*Work to complete:* The expected output is every line from the one containing "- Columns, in" to the end of the data below, exactly, and no other line.

*Supplied data:*
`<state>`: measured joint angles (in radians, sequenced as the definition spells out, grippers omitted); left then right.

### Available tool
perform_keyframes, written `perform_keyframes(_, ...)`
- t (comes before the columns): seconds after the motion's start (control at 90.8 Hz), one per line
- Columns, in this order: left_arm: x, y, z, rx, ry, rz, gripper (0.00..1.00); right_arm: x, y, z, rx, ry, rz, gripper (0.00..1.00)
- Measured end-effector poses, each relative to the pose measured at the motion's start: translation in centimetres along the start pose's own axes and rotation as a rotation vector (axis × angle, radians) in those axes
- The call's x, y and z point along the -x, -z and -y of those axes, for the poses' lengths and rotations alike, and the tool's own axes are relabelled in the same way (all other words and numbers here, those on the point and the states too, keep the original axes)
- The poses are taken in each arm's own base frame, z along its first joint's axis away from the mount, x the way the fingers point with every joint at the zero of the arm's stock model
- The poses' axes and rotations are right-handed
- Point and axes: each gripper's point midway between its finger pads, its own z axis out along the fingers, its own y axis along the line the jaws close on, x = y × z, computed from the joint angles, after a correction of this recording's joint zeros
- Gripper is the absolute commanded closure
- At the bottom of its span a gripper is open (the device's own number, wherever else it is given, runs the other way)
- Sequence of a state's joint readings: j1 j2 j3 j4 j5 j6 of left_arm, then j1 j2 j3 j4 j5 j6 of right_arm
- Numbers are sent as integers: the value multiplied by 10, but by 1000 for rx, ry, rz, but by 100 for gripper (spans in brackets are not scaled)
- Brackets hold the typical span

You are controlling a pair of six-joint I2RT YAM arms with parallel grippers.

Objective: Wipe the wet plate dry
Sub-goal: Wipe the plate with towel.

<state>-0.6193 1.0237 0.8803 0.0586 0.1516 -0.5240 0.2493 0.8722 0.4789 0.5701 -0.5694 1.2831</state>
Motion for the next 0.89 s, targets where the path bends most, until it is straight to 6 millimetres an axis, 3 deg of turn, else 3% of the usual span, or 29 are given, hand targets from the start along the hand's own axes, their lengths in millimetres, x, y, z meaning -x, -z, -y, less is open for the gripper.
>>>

*Response area:*
- Columns, in this order: left_arm: x, y, z, rx, ry, rz, gripper (0.00..1.00); right_arm: x, y, z, rx, ry, rz, gripper (0.00..1.00)
- Measured end-effector poses, each relative to the pose measured at the motion's start: translation in centimetres along the start pose's own axes and rotation as a rotation vector (axis × angle, radians) in those axes
- The call's x, y and z point along the -x, -z and -y of those axes, for the poses' lengths and rotations alike, and the tool's own axes are relabelled in the same way (all other words and numbers here, those on the point and the states too, keep the original axes)
- The poses are taken in each arm's own base frame, z along its first joint's axis away from the mount, x the way the fingers point with every joint at the zero of the arm's stock model
- The poses' axes and rotations are right-handed
- Point and axes: each gripper's point midway between its finger pads, its own z axis out along the fingers, its own y axis along the line the jaws close on, x = y × z, computed from the joint angles, after a correction of this recording's joint zeros
- Gripper is the absolute commanded closure
- At the bottom of its span a gripper is open (the device's own number, wherever else it is given, runs the other way)
- Sequence of a state's joint readings: j1 j2 j3 j4 j5 j6 of left_arm, then j1 j2 j3 j4 j5 j6 of right_arm
- Numbers are sent as integers: the value multiplied by 10, but by 1000 for rx, ry, rz, but by 100 for gripper (spans in brackets are not scaled)
- Brackets hold the typical span

You are controlling a pair of six-joint I2RT YAM arms with parallel grippers.

Objective: Wipe the wet plate dry
Sub-goal: Wipe the plate with towel.

<state>-0.6193 1.0237 0.8803 0.0586 0.1516 -0.5240 0.2493 0.8722 0.4789 0.5701 -0.5694 1.2831</state>
Motion for the next 0.89 s, targets where the path bends most, until it is straight to 6 millimetres an axis, 3 deg of turn, else 3% of the usual span, or 29 are given, hand targets from the start along the hand's own axes, their lengths in millimetres, x, y, z meaning -x, -z, -y, less is open for the gripper.
>>>

The answer requires no additions.